### TASK BRIEF
Look through the data below and, wherever a line carries the word "gripper", please copy that line.

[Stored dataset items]

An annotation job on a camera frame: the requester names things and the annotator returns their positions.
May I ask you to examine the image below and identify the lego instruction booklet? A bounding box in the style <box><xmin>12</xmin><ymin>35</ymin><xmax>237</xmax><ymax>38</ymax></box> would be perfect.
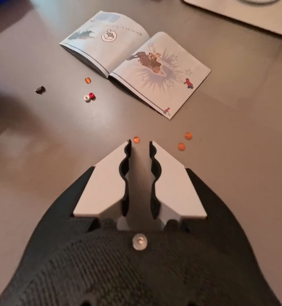
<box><xmin>59</xmin><ymin>11</ymin><xmax>212</xmax><ymax>120</ymax></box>

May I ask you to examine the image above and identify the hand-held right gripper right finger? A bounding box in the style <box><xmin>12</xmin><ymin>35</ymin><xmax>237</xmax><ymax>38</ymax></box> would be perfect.
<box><xmin>149</xmin><ymin>141</ymin><xmax>208</xmax><ymax>228</ymax></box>

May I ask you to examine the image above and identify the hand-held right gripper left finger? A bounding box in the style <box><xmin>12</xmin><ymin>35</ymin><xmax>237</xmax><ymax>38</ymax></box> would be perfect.
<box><xmin>73</xmin><ymin>140</ymin><xmax>132</xmax><ymax>230</ymax></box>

### RESPONSE
May I ask you to examine the image above and identify the hand-held right gripper right finger? A bounding box in the style <box><xmin>12</xmin><ymin>35</ymin><xmax>237</xmax><ymax>38</ymax></box> would be perfect.
May I ask you to examine the image above and identify the hand-held right gripper left finger? A bounding box in the style <box><xmin>12</xmin><ymin>35</ymin><xmax>237</xmax><ymax>38</ymax></box> would be perfect.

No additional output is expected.